It doesn’t take much observation to realize that the early Solar System was a violent place. Mercury seems stripped of its outer crust, doubtless the result of a massive impact, while Uranus was knocked to one side at some point in its history, aligning its spin axis with the plane of the ecliptic. Venus was hit so violently that it rotates clockwise as seen from above, opposite to the other planets. At least, a collision is one of several theories that may explain Venus’ retrograde rotation, and it’s more than plausible.

100 light years from Earth is a place that reminds us of the impact that produced Earth’s own moon billions of years ago. HD 172555 is a young star in the southern constellation Pavo (the Peacock), its twelve-million year old system in its infancy. Spectral analysis from the Spitzer Space Telescope shows clear evidence of a collision much like that between the Earth and that early, Mars-sized object that once struck it.

Image: This artist’s concept shows a celestial body about the size of our moon slamming at great speed into a body the size of Mercury. NASA’s Spitzer Space Telescope found evidence that a high-speed collision of this sort occurred a few thousand years ago around a young star, called HD 172555, still in the early stages of planet formation. The star is about 100 light-years from Earth. Credit: NASA/JPL-Caltech.

The evidence? Amorphous silica in great quantity, common on Earth in obsidian rocks and tektites — the latter are evidently formed by the impact of meteorites on Earth’s surface, while the former is found around volcanoes. Silicon monoxide gas is also plentiful, the result of vaporizing rock, and all of this exists amidst the kind of rocky rubble you would expect from a major collision, including two populations of dust grains. From the paper:

The most likely cause of the unusual mineralogy is a hypervelocity (> 10 km sec^-1) impact between two rocky planetesimals, similar to the ones which created the Moon, melted and differentiated Vesta, and stripped the surface crustal material off of Mercury’s surface in the Solar System, with the latter scenario being the most understood and likely. We hypothesize that the large, blackbody-like dust grains are the macroscopic fragments left over from the hypervelocity collision, while the small grains are the material recondensed (and recondensing) from the melt and SiO vapor created by the impact.

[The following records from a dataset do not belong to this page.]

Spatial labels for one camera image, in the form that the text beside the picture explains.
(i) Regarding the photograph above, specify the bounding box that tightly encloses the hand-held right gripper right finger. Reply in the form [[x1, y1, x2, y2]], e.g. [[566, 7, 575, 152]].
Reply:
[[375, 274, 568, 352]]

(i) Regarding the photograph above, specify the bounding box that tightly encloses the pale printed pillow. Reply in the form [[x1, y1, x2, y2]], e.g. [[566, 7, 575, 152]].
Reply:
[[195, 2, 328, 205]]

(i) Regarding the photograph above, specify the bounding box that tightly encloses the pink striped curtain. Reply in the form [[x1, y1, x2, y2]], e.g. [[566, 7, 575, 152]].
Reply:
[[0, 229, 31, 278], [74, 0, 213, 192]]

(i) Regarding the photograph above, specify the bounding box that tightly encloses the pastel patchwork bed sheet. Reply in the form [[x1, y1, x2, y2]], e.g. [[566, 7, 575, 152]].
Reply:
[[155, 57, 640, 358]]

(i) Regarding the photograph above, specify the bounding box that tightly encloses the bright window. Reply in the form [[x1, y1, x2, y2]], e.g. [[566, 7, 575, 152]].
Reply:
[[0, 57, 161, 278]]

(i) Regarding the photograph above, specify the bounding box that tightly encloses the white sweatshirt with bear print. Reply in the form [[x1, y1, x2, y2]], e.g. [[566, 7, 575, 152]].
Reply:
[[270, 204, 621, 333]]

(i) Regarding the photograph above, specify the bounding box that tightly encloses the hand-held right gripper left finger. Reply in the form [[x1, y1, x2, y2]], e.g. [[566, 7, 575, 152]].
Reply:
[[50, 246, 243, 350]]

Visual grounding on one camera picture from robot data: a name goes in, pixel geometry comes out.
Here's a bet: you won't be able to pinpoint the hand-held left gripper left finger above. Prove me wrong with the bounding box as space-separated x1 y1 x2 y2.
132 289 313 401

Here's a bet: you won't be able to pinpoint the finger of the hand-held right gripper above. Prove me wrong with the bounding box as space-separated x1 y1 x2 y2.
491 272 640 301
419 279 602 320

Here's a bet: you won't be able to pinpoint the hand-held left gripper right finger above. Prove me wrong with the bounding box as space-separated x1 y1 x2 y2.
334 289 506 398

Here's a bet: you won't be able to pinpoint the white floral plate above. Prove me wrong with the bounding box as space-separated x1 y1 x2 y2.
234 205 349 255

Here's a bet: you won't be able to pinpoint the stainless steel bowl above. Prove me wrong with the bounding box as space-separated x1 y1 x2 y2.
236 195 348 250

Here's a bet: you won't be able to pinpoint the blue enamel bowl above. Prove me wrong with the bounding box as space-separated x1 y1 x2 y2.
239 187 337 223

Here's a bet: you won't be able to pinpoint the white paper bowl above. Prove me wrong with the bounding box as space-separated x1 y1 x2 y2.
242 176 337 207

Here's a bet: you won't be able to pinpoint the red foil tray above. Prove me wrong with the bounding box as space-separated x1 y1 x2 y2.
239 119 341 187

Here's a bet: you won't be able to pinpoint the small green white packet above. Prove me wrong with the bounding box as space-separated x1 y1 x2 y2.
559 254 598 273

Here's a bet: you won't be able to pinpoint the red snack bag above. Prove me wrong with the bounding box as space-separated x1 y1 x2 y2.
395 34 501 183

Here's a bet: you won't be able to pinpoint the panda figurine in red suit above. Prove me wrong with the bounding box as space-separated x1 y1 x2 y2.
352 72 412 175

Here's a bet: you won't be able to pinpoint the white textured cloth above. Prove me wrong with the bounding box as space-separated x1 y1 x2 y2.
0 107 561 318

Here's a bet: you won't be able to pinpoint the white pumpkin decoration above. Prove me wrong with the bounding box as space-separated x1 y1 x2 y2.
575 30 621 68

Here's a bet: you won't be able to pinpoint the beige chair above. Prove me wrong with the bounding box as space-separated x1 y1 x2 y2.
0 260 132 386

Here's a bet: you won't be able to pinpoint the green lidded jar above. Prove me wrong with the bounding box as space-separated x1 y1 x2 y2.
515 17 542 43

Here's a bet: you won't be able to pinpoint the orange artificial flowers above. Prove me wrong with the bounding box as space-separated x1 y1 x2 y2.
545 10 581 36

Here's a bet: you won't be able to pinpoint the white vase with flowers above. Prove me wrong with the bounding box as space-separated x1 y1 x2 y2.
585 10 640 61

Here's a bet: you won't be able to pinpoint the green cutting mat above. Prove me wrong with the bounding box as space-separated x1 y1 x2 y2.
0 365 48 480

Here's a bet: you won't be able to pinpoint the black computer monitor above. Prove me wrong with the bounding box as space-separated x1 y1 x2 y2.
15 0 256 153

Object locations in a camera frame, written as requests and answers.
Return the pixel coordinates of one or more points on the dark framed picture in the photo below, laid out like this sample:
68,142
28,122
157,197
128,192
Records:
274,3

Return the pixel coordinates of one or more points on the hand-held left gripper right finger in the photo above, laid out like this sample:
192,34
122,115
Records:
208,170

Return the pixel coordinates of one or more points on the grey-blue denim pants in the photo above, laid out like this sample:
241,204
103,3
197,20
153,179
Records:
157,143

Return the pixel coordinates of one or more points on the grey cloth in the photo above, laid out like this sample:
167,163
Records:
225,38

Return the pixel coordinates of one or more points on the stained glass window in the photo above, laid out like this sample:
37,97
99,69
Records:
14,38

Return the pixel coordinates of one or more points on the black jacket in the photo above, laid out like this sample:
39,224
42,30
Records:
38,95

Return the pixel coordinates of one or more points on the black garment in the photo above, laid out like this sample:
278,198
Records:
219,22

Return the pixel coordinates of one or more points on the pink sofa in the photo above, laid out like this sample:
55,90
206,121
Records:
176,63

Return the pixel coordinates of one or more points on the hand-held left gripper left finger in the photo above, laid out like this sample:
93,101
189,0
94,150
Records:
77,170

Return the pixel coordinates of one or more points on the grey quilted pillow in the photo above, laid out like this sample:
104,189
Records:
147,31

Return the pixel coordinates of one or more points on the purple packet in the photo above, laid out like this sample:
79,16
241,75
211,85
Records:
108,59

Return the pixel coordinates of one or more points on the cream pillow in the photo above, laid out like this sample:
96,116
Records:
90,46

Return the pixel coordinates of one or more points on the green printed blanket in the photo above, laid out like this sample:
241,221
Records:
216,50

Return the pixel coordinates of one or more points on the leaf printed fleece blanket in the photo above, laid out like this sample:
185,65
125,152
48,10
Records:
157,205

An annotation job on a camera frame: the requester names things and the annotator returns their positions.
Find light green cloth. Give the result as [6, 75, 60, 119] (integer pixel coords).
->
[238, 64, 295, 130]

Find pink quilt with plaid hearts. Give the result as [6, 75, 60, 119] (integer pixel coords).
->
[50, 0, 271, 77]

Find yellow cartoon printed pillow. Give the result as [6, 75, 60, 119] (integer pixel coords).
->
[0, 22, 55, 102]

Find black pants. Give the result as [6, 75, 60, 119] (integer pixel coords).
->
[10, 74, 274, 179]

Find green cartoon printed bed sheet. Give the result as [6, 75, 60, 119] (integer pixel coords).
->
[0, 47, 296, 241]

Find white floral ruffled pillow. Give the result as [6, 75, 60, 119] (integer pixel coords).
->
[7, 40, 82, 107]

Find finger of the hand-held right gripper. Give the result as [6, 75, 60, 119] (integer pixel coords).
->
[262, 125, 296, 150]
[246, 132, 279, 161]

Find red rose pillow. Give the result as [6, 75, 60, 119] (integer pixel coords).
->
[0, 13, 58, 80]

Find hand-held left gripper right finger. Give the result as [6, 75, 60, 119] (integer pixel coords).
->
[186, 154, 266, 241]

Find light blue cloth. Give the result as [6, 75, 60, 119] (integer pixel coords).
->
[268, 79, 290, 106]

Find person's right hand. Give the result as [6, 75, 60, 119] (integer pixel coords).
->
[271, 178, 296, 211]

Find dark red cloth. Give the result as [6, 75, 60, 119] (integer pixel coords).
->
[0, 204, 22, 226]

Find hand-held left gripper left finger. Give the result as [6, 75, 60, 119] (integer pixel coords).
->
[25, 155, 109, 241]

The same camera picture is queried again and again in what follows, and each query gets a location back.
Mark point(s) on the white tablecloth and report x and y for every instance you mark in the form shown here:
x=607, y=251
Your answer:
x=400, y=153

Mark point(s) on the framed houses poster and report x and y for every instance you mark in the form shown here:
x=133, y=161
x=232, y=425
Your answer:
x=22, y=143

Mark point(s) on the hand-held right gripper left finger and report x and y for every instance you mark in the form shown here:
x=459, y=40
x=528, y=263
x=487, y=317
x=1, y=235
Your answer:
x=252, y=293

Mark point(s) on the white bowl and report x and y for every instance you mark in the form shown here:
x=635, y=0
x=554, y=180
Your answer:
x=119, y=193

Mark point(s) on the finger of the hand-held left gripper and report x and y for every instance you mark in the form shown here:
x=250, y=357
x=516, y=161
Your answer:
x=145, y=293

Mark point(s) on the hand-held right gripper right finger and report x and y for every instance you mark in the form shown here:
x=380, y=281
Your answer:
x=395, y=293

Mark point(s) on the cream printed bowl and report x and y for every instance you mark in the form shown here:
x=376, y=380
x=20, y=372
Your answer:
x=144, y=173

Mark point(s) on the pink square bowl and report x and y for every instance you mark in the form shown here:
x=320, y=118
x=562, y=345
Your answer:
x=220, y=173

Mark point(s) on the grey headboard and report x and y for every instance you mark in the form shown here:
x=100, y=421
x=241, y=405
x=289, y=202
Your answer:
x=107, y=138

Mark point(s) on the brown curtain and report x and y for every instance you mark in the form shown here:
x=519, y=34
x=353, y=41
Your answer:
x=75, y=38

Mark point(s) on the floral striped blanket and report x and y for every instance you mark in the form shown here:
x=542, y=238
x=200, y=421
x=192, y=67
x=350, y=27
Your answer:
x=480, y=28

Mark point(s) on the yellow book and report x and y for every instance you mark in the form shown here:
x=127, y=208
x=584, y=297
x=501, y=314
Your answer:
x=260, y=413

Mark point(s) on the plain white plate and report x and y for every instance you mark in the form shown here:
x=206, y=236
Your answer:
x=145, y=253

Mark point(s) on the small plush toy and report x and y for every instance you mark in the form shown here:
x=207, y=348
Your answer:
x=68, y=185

A slower-paced collision probably wouldn’t have left the debris of melted and vaporized rock found here, adding weight to the hypothesis that this was a high-speed event, one that destroyed the smaller body. The objects in question had a combined mass more than twice that of our Moon. Will the outcome be a small planet with a large moon? Geoff Bryden (JPL) is a co-author of the upcoming paper on this work:

“The collision that formed our moon would have been tremendous, enough to melt the surface of Earth. Debris from the collision most likely settled into a disk around Earth that eventually coalesced to make the moon. This is about the same scale of impact we’re seeing with Spitzer — we don’t know if a moon will form or not, but we know a large rocky body’s surface was red hot, warped and melted.”

The paper is Lisse et al., “Abundant Circumstellar Silica Dust and SiO Gas Created by a Giant Hypervelocity Collision in the ~12 Myr HD172555 System,” Astrophysical Journal 701 (August 20, 2009), pp. 2019-2032 (abstract). A preprint is also available.